Records supplied below:

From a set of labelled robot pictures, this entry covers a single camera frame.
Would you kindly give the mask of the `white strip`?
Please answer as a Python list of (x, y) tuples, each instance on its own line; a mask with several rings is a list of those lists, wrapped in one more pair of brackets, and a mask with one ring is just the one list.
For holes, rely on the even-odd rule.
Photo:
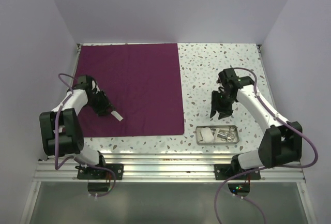
[(111, 115), (113, 115), (119, 122), (123, 120), (123, 117), (115, 110), (111, 112)]
[(221, 139), (221, 138), (222, 138), (222, 133), (220, 133), (220, 129), (219, 128), (215, 129), (214, 139), (217, 140), (217, 139)]

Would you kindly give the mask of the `steel forceps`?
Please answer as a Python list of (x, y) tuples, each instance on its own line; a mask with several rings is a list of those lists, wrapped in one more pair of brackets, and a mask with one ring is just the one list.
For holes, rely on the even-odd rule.
[(222, 135), (230, 135), (230, 134), (234, 134), (237, 129), (236, 128), (233, 128), (233, 127), (230, 127), (230, 128), (219, 128), (220, 129), (220, 133), (222, 133)]

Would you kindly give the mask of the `white gauze pad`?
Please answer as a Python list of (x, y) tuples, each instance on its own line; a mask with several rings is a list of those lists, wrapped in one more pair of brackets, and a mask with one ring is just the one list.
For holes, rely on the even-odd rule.
[(214, 135), (211, 130), (201, 130), (201, 136), (203, 140), (213, 140)]
[(201, 129), (201, 135), (203, 135), (203, 136), (212, 135), (212, 131), (211, 131), (210, 128), (204, 127), (204, 128)]
[(213, 143), (215, 142), (215, 138), (213, 135), (206, 135), (206, 136), (203, 136), (203, 140), (202, 140), (204, 143)]

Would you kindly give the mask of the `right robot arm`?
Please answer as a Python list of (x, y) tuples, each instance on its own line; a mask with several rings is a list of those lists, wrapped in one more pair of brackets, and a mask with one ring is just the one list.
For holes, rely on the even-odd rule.
[(230, 172), (243, 178), (250, 169), (273, 168), (300, 160), (302, 126), (289, 122), (266, 101), (257, 87), (257, 77), (239, 77), (233, 68), (218, 74), (218, 90), (212, 91), (210, 116), (219, 119), (233, 114), (234, 103), (240, 103), (252, 115), (264, 133), (256, 150), (233, 156)]

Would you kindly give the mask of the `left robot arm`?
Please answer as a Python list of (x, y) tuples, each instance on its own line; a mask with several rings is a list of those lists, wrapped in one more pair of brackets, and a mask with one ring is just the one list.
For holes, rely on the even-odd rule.
[(57, 107), (40, 114), (42, 146), (47, 156), (54, 156), (55, 170), (59, 170), (67, 160), (73, 159), (83, 167), (89, 167), (90, 174), (100, 179), (106, 176), (108, 167), (101, 152), (84, 145), (78, 119), (84, 107), (90, 107), (97, 116), (111, 114), (119, 121), (123, 119), (93, 77), (79, 76), (77, 84), (69, 87)]

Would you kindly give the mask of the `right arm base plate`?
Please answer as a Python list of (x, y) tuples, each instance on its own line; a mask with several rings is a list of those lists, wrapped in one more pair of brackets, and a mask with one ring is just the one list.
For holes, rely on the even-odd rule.
[[(245, 170), (239, 169), (235, 171), (230, 164), (214, 164), (214, 174), (216, 180), (226, 180), (232, 176), (243, 173)], [(240, 175), (235, 180), (260, 180), (260, 172), (251, 172), (245, 175)]]

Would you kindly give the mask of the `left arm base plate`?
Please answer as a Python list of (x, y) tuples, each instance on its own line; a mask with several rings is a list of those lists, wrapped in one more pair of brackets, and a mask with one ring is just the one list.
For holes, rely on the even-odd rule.
[(83, 166), (75, 166), (75, 168), (78, 170), (77, 179), (79, 180), (109, 180), (113, 178), (109, 170), (115, 174), (116, 180), (122, 180), (124, 172), (124, 165), (121, 163), (107, 163), (107, 170)]

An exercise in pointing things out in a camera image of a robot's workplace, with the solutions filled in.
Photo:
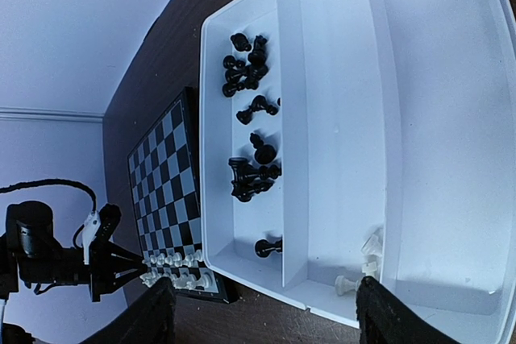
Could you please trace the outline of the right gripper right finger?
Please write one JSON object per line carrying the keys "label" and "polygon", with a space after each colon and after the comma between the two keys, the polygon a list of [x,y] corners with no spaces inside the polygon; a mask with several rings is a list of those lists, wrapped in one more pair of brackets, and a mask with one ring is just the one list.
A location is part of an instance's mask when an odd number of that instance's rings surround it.
{"label": "right gripper right finger", "polygon": [[360,281],[356,315],[360,343],[457,343],[425,322],[371,276]]}

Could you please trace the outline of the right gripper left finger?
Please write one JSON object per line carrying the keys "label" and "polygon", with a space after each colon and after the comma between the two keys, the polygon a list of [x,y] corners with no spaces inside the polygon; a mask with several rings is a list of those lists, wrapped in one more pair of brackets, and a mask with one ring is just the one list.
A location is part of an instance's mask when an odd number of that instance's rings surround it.
{"label": "right gripper left finger", "polygon": [[175,343],[176,302],[172,281],[163,277],[109,325],[82,343]]}

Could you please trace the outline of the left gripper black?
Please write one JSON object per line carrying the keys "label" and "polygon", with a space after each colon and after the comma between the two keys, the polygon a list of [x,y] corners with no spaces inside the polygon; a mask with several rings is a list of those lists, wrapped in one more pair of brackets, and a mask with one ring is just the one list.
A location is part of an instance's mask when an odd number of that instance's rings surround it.
{"label": "left gripper black", "polygon": [[129,270],[120,276],[115,273],[95,274],[83,262],[82,253],[73,248],[65,248],[58,258],[28,258],[7,248],[6,239],[1,239],[1,299],[7,300],[11,293],[19,291],[19,281],[31,288],[36,285],[34,293],[40,295],[51,288],[60,286],[78,286],[87,284],[93,302],[99,302],[101,296],[116,292],[135,278],[146,273],[148,268],[143,257],[125,248],[107,241],[94,242],[96,260],[105,267],[117,270]]}

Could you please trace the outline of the white chess pawn piece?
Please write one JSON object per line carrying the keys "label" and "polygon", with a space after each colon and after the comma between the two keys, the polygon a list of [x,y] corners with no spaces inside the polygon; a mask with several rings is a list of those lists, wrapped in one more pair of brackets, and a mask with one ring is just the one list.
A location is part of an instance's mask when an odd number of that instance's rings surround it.
{"label": "white chess pawn piece", "polygon": [[204,261],[201,249],[198,249],[193,253],[193,259],[197,263],[202,263]]}

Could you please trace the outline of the black white chessboard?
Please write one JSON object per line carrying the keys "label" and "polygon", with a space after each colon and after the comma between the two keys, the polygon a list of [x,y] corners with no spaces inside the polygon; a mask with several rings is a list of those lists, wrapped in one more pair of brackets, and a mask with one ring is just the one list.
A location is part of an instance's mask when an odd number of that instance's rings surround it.
{"label": "black white chessboard", "polygon": [[[177,293],[230,304],[238,299],[226,277],[194,261],[202,250],[202,218],[198,188],[198,142],[194,89],[184,88],[127,157],[131,197],[139,245],[151,287],[168,277]],[[212,276],[207,289],[198,287],[202,272]]]}

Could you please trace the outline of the black chess piece lone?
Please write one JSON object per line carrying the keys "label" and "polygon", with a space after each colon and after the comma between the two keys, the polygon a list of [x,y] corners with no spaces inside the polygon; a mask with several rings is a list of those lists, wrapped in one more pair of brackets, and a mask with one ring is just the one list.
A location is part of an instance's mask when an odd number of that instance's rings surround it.
{"label": "black chess piece lone", "polygon": [[259,258],[268,258],[273,252],[280,254],[283,250],[282,240],[278,239],[275,242],[270,242],[266,239],[258,240],[255,243],[255,253]]}

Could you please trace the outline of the black chess pieces lower cluster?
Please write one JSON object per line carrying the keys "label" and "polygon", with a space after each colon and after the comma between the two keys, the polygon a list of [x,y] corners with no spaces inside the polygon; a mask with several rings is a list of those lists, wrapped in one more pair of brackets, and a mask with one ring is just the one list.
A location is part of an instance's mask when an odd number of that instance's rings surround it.
{"label": "black chess pieces lower cluster", "polygon": [[254,159],[258,166],[253,166],[245,157],[231,157],[228,160],[233,174],[231,195],[243,203],[269,191],[281,175],[281,168],[273,164],[277,156],[276,148],[257,133],[251,133],[249,139],[255,149]]}

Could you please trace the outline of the black chess pieces cluster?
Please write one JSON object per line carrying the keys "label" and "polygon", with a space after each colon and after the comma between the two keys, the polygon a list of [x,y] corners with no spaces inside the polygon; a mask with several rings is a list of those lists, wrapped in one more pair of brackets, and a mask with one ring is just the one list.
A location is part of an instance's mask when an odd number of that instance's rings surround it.
{"label": "black chess pieces cluster", "polygon": [[233,174],[231,195],[243,203],[269,191],[281,175],[281,168],[273,164],[277,156],[276,148],[257,133],[251,133],[249,139],[255,149],[254,159],[258,166],[253,166],[245,157],[231,157],[228,160]]}
{"label": "black chess pieces cluster", "polygon": [[[242,91],[257,91],[260,81],[268,74],[267,38],[256,35],[251,43],[244,33],[238,32],[230,36],[230,41],[237,52],[247,53],[248,57],[246,60],[237,59],[233,55],[223,58],[225,83],[222,92],[226,98],[232,98]],[[279,103],[274,105],[264,95],[258,94],[246,109],[239,110],[235,116],[241,124],[248,125],[253,114],[260,111],[274,116],[279,112]]]}

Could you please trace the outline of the black chess pieces upper cluster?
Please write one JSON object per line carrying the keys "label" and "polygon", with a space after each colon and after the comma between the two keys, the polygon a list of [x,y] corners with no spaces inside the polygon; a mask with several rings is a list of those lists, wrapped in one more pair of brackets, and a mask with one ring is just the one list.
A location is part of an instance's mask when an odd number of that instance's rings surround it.
{"label": "black chess pieces upper cluster", "polygon": [[[222,92],[226,98],[232,98],[242,91],[257,91],[260,81],[268,74],[267,38],[256,35],[251,43],[244,33],[238,32],[230,36],[230,41],[237,52],[247,53],[248,57],[246,60],[237,59],[233,55],[223,58],[225,83]],[[264,95],[258,94],[246,109],[239,110],[235,116],[241,124],[248,125],[253,114],[260,111],[274,116],[279,112],[279,103],[274,105]]]}

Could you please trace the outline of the white pawn in tray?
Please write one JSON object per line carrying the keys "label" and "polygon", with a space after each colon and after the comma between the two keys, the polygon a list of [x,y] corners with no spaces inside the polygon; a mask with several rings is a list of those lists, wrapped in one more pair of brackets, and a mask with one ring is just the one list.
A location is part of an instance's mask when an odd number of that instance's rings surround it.
{"label": "white pawn in tray", "polygon": [[350,280],[346,276],[340,275],[335,278],[334,288],[338,296],[343,296],[349,292],[356,292],[360,282],[358,280]]}

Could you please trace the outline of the white pawn lying base up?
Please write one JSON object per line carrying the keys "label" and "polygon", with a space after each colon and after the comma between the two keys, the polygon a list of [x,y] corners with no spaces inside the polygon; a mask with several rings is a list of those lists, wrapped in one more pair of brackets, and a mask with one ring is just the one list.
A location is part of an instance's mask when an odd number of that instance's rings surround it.
{"label": "white pawn lying base up", "polygon": [[364,256],[362,273],[376,280],[381,276],[381,263],[383,259],[383,228],[379,227],[368,237],[360,249]]}

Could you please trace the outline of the white plastic tray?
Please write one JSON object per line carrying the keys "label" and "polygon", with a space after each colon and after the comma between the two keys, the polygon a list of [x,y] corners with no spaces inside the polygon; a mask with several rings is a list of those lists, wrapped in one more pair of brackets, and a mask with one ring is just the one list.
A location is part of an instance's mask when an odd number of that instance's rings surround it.
{"label": "white plastic tray", "polygon": [[[230,41],[266,44],[257,91],[223,96]],[[278,114],[235,114],[264,95]],[[281,175],[243,203],[231,157]],[[202,25],[202,245],[212,270],[357,326],[360,249],[383,228],[379,281],[462,343],[515,326],[515,18],[509,0],[234,0]],[[255,243],[282,240],[259,258]]]}

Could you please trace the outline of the left aluminium frame post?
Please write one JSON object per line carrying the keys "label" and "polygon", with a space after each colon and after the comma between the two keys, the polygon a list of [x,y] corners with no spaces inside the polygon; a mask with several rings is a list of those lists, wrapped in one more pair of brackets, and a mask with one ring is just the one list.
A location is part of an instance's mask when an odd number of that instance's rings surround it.
{"label": "left aluminium frame post", "polygon": [[102,122],[103,115],[65,110],[1,108],[3,121]]}

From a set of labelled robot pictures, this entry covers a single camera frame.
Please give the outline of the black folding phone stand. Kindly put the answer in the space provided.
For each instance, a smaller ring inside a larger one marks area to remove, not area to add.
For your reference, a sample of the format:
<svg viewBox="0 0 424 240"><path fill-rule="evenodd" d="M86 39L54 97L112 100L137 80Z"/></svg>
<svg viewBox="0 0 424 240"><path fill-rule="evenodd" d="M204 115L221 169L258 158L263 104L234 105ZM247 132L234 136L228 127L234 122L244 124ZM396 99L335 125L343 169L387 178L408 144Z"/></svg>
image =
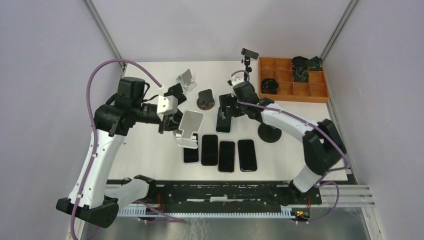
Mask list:
<svg viewBox="0 0 424 240"><path fill-rule="evenodd" d="M180 83L171 86L168 91L164 94L165 97L173 96L177 99L177 104L181 105L187 100L184 94L183 87Z"/></svg>

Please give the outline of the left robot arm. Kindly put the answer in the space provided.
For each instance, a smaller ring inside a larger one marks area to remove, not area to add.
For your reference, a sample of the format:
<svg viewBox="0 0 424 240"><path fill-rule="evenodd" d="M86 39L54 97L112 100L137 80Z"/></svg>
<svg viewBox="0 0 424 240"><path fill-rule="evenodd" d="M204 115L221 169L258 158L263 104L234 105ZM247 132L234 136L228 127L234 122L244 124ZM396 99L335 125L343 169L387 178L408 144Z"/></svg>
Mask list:
<svg viewBox="0 0 424 240"><path fill-rule="evenodd" d="M163 118L157 115L159 104L151 104L145 98L149 88L143 79L122 78L117 92L95 111L94 130L82 171L69 196L57 201L57 210L105 229L119 211L137 200L145 204L158 201L156 209L164 209L156 180L147 176L136 175L129 182L122 181L120 187L106 191L117 152L136 123L158 125L160 134L180 125L183 113L179 109Z"/></svg>

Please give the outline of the white small phone stand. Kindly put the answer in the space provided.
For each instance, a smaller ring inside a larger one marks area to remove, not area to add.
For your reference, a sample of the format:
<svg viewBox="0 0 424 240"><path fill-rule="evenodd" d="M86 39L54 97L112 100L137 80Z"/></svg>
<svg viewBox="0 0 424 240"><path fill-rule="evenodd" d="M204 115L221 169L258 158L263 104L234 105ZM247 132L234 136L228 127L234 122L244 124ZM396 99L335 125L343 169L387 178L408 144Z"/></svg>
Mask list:
<svg viewBox="0 0 424 240"><path fill-rule="evenodd" d="M194 134L198 133L204 114L198 111L185 110L183 112L178 129L173 132L176 144L181 148L197 149L199 147L198 140Z"/></svg>

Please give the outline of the round wooden phone stand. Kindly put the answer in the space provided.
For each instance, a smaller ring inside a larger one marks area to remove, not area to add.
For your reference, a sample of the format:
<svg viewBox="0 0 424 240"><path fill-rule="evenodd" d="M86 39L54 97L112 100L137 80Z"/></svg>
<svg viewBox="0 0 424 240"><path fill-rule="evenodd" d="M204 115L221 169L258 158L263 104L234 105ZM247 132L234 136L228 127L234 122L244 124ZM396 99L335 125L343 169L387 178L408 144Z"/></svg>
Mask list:
<svg viewBox="0 0 424 240"><path fill-rule="evenodd" d="M210 110L215 105L215 100L213 97L213 91L211 89L205 89L198 93L198 99L196 101L197 107L200 110Z"/></svg>

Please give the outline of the black phone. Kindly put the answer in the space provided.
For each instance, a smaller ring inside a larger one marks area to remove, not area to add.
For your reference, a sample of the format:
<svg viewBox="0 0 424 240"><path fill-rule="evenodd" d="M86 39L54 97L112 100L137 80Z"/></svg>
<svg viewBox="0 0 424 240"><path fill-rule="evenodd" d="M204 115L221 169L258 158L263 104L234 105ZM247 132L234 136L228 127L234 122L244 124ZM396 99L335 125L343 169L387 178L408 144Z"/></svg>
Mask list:
<svg viewBox="0 0 424 240"><path fill-rule="evenodd" d="M219 158L218 136L206 134L201 139L201 158L203 166L217 166Z"/></svg>

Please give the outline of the black clamp stand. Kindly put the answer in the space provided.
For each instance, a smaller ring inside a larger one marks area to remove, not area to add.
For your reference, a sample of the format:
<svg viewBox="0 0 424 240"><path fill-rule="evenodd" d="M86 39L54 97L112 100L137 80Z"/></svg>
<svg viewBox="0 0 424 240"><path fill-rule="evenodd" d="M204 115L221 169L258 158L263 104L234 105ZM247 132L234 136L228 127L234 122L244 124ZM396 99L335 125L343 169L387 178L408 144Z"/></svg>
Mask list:
<svg viewBox="0 0 424 240"><path fill-rule="evenodd" d="M276 127L261 123L257 129L259 138L266 143L276 143L282 136L282 131Z"/></svg>

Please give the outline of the black lens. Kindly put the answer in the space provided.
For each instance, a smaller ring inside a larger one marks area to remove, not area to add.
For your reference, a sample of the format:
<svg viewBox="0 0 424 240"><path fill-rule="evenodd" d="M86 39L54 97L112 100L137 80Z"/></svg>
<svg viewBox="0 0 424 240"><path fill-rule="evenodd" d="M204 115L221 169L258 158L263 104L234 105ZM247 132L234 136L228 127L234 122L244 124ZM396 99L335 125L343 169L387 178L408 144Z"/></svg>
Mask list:
<svg viewBox="0 0 424 240"><path fill-rule="evenodd" d="M279 83L275 78L264 78L261 81L261 92L263 94L276 95L278 93Z"/></svg>

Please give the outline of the light blue case phone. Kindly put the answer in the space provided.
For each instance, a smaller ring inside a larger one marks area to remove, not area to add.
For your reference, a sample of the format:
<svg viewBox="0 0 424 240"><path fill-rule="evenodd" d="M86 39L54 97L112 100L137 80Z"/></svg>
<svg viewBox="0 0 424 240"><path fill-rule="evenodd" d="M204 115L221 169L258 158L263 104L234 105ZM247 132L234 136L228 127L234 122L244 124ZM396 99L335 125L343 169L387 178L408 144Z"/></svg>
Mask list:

End of Records supplied.

__Task brief__: If a line in the entries includes the word "plate", copy that line out.

__Answer to this problem__:
Would you kindly give the mask of the `right arm base plate`?
Would you kindly give the mask of the `left arm base plate`?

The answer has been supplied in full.